One of the first examples I came across of problems in construing statistically insignificant (or “negative”) results was a House Science and Technology investigation of an EPA ruling on formaldehyde in the 1980’s. Investigators of the EPA (led by Senator Al Gore!) used rather straightforward, day-to-day reasoning: No evidence of risk is not evidence of no risk. Given the growing interest in science and values both in philosophy and in science and technology studies, I made the “principle” explicit. I thought it was pretty obvious, aside from my Popperian leanings. I’m surprised it’s still an issue.

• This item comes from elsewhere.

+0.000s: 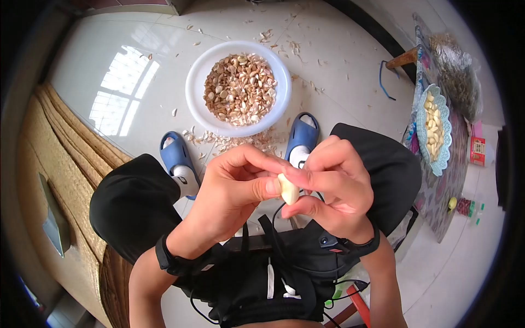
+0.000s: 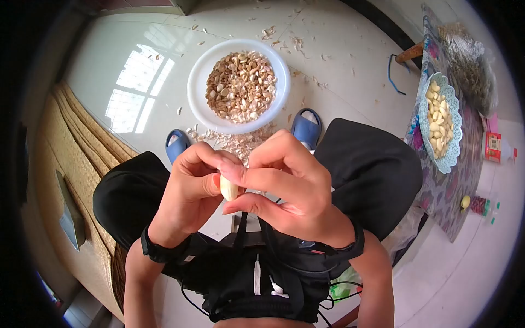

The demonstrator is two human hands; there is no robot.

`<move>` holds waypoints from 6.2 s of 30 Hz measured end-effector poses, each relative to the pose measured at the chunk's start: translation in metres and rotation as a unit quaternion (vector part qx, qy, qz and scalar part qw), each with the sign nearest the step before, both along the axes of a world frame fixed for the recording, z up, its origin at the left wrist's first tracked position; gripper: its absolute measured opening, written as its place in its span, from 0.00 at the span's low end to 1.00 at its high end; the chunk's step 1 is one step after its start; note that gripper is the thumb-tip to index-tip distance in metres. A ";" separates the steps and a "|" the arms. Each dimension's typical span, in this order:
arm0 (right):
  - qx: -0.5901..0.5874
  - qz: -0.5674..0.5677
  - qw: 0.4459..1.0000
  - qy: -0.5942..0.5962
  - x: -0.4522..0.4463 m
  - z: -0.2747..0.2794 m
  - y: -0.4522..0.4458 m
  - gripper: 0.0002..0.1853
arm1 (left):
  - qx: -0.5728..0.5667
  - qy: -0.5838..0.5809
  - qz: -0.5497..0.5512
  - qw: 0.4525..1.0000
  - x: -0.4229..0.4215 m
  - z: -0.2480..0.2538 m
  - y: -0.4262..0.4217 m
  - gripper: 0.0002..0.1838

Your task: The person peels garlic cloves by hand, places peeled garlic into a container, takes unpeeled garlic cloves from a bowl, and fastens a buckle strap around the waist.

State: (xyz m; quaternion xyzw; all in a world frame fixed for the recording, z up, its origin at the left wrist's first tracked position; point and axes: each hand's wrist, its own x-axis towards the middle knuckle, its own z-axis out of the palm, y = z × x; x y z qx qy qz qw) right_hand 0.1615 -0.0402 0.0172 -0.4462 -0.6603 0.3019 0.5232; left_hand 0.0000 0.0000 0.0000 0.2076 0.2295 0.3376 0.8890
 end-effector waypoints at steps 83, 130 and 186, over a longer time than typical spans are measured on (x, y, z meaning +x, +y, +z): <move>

The case involved the Occupational Safety and Health Administration (OSHA), and possible risks of formaldehyde in the workplace. In 1982, the new EPA assistant administrator, who had come in with Ronald Reagan, “reassessed” the data from the previous administration and, reversing an earlier ruling, announced: “There does not appear to be any relationship, based on the existing data base on humans, between exposure [to formaldehyde] and cancer” (Hearing p. 260).
The trouble was that this assertion was based on epidemiological studies that had little ability to produce a statistically significant result even if there were risks worth worrying about (according to OSHA’s standards of risks of concern, which were not in dispute).[i]The EPA’s assertion that the risks ranged from “0 to no concern” had not passed a very stringent or severe test.
In the spirit of keeping the discussion non-technical, I formulated a rather clunky “metastatistical rule” M (in Mayo 1991):
Rule (M): A statistically insignificant difference is a poor indication that an actual increased risk is less than (some amount) d* if it is very improbable that the test would have resulted in a more statistically significant difference, even if the actual increased risk is as large as d*.
Note: this is akin to saying: a statistically insignificant difference is a poor indication that an actual increased risk is less than (some amount) d*, if the power of the test to detect d* is low. The only difference is that M takes account of the actual insignificant p-value, and so is more informative. [ii]
Little did I know at the time, however (not until I found some papers in my attic a decade later), that Jerzy Neyman had made an analogous point in terms of power when he warned us about this common misinterpretation of non-rejections. To be continued at a later time (“Neyman’s Nursery”).
U.S. Congress. House of Representatives. Committee on Science and Technology. May 20, 1982. Formaldehyde: Review of Scientific Basis of EPA’s Carcinogenic Risk Assessment. Hearing before the Subcommittee on Investigations and Oversight. 97th Cong., 2d sess.
Mayo, D. 1991. Sociological Versus Metascientific Views of Risk Assessment. In Acceptable Evidence, Science and Values in Risk Assessment, edited by D. Mayo and R. Hollander. Oxford: Oxford University Press.
(For a rather scruffy copy: Sociological Versus Metascientific Views of Risk Assessment)
[i] Animal studies had resulted in statistically significant risks; but the studies on humans did not.
[ii] By contrast, when a result is statistically significant, the worry is that the test may be so sensitive as to be picking up on discrepancies from the null that are not substantively important.